YOUR ASSIGNMENT -
The lines to extract begin at the one containing "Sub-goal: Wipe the" and run to the end of the listing; set them down exactly and alone.

THE DATA -
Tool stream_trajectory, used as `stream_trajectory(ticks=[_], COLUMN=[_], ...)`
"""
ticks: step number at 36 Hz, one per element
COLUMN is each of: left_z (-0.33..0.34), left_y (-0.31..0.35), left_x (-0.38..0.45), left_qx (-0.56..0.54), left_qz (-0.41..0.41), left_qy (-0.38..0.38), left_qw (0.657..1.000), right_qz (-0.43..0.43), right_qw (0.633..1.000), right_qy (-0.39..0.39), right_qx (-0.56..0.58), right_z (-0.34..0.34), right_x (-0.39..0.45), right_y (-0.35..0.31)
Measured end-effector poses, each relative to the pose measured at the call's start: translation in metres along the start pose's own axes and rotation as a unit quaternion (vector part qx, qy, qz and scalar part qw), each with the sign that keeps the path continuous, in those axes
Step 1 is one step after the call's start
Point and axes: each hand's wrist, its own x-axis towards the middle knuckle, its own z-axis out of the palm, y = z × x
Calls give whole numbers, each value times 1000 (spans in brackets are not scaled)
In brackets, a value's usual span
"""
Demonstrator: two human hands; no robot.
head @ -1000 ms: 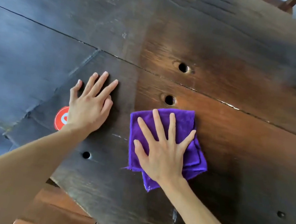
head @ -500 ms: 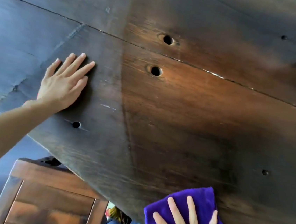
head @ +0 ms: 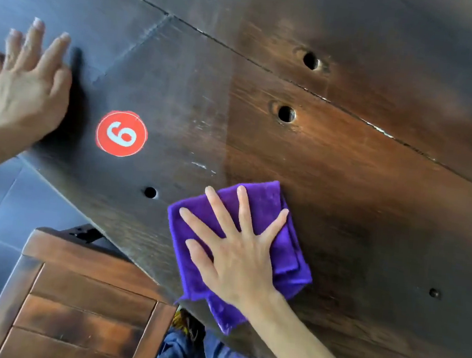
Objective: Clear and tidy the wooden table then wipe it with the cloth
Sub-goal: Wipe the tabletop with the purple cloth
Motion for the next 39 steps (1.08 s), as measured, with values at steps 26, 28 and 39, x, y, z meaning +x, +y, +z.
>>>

EXERCISE OUTPUT -
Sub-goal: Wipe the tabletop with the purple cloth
Motion for the next 39 steps (1.08 s), as measured, with values at steps 26, 28 and 39, x, y, z meaning +x, +y, +z.
>>>

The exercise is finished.